The Accidental Memoirist Lisa Braxton

April 4, 2024 | By | Reply More

The Accidental Memoirist

Lisa Braxton

I became fascinated with memoirs when I was a teenager. I voraciously read the first-person stories of Hollywood royalty, like Elizabeth Taylor, Sydney Poitier, Paul Newman, and Sammy Davis Jr. I enjoyed learning about their lives on and off the big screen, what motivated them to pursue acting, the training they obtained to learn their craft, their successes, disappointments, and flaws.

As I got older, I moved beyond celebrity memoirs and read the accounts of people who weren’t in the limelight but had extraordinary stories to tell. Frank McCourt who wrote Angela’s Ashes, Maya Angelou, author of I Know Why the Caged Bird Sings and Jeanette Walls who wrote The Glass Castle, among others. 

More recently my interest in memoir has gone beyond reading to teaching. For the past few years, I’ve been an instructor at Grub Street Creative Writing Center in Boston, Massachusetts. One of my courses is “Crafting the 5-minute Memoir,” a 5-minute memoir being defined as a brief memoir, an essay-length work that weaves together life experiences around a central theme that can be read within a few minutes and could become part of a larger work.

But I never saw myself writing a memoir, a 5-minute version or any other kind. From my creative writing professors, I got the idea that memoirs in general are a hard sell to publishers.

 Outside of my community very few people know me. My life hadn’t been filled with drama or extraordinary experiences. I thought it would be boring for me to write a memoir and boring to the reader.

Then in 2019 my life took a hard pivot. My mother was diagnosed with ovarian cancer. Within a few weeks I was diagnosed with breast cancer. I got laid off from my job just before the Covid-19 shutdown. My husband was laid off from his job. My father’s Parkinson’s disease and dementia worsened. A year and a half after Mom got her diagnosis, she passed away. My father caught Covid and my sister and I had to sue him to get possession of the family home to pay for his extended care. Less than two years later, he passed away. It was one of the lowest points in my life.

I attended grief support groups, where I talked with others who had also faced loss. I had several sessions with a therapist provided through my job. But I found that I was able to process my emotions best through writing. I wrote about the slumber party I hosted for just my mother and me weeks before she died. I wrote about my 89-year-old dad directing me to bring pen and paper to my next visit with him at the assisted living center so that I would take notes about his next business venture. I wrote about the beautiful letter my mother had written to me that I discovered among her papers as my sister and I were cleaning out the house to sell it. I experimented with my writing, creating some poems and lyric essays. I chose family photos to go along with the essays.

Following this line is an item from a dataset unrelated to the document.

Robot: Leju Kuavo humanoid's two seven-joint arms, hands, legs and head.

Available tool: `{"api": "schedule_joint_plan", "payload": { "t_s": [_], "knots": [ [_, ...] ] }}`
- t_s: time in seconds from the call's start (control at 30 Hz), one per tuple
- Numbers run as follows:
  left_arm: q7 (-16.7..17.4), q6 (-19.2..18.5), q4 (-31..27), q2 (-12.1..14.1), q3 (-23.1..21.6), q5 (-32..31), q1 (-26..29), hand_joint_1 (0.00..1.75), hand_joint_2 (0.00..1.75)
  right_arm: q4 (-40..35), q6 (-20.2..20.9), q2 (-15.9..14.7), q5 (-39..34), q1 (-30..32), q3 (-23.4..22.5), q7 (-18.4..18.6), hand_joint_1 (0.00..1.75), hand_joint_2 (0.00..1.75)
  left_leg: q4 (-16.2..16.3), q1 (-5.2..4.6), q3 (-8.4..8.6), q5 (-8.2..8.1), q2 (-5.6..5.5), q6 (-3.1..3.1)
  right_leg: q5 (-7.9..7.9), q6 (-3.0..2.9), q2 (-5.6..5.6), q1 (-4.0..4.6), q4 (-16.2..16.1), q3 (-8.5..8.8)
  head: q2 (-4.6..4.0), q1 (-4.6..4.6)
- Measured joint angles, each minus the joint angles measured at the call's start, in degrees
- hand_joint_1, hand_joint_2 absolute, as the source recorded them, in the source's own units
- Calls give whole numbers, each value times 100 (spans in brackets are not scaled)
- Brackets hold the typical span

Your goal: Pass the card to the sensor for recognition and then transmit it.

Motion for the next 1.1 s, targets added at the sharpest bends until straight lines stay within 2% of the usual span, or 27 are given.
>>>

I’d write for a while and then flop face down on the bed emotionally exhausted, wiping tears off my face. Sometimes I’d laugh out loud reminiscing as I wrote. I enrolled in grief writing workshops to help me tap into more memories that I could write about. I began to think that others who were grieving might want to read what I’d written. I realized that I was living experiences possibly worthy of a memoir.

I contacted about a dozen small presses pitching my 70 pages as a chapbook. Within days I got a response from Sea Crow Press, an award-winning woman-run independent publisher based on Cape Cod in Massachusetts. Publisher Mary Petiet said that she wasn’t interested in a chapbook, but a full-length book and if I thought I could hand in a manuscript of at least 100 pages, she’d send me a contract. I, of course, said yes. And that’s how my memoir in essays, Dancing Between the Raindrops: A Daughter’s Reflections on Love and Loss became a spring 2024 release with Sea Crow Press. That’s how I became an accidental memoirist. 

People who’ve read my book have told me they were deeply touched by it. The editor who proofread and edited the manuscript said this: “Let me congratulate you on your beautiful book. It was a joy to read. Your parents leap off the page as does your esteem and love for
them.”

I hope that anyone who reads Dancing Between the Raindrops will find joy and comfort in the stories as they handle the complicated emotions that accompany grief. I hope that they are reminded that in their grief they are not alone.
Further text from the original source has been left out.